▶ [Exercise details] Among the lines below, copy exactly those from the one with "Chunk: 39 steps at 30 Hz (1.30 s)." through the one with "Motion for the", counting both ends.

☆ ☆ ☆

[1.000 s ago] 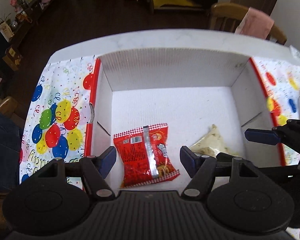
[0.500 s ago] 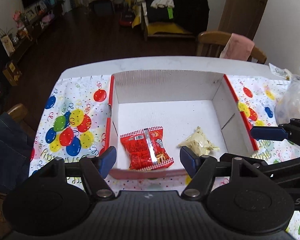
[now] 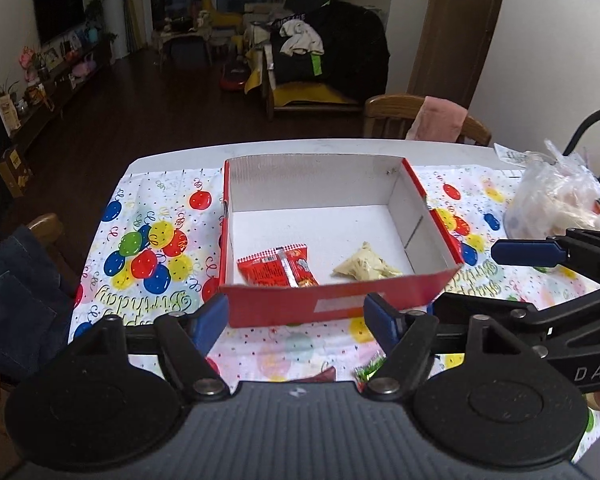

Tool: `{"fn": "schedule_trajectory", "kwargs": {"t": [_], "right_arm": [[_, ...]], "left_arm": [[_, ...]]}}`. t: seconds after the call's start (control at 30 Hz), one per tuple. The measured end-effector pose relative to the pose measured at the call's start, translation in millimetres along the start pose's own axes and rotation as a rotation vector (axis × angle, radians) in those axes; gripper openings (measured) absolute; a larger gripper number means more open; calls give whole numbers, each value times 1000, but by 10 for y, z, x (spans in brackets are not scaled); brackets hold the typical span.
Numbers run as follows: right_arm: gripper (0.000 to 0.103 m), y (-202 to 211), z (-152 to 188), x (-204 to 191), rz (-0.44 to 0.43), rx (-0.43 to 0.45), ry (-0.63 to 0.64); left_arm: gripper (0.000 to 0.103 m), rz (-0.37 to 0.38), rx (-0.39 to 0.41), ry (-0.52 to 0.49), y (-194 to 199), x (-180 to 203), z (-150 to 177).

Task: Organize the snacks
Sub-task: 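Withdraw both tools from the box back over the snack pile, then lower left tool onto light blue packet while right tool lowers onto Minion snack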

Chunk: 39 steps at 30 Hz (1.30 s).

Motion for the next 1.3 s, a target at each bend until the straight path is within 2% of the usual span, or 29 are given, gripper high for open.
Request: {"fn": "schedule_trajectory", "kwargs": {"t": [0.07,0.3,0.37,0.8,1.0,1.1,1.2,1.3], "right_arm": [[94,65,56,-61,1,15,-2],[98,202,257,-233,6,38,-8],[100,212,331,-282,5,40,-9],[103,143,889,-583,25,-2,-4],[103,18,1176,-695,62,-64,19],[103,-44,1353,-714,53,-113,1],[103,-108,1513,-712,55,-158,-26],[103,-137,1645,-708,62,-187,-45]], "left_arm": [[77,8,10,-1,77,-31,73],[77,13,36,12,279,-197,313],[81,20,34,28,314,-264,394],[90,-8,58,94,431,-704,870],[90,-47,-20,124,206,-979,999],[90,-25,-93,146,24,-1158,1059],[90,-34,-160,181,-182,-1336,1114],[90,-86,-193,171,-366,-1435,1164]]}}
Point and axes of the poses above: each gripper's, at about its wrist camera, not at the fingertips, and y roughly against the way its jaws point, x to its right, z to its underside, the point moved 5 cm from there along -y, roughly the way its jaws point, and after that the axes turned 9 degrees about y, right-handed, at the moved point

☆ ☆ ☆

▶ [Written answer]
Chunk: 39 steps at 30 Hz (1.30 s).

Motion for the next 1.3 s, a target at each bend until the straight path is within 2% of the usual span, or 29 are given, gripper high for open.

Nothing further is needed for this exercise.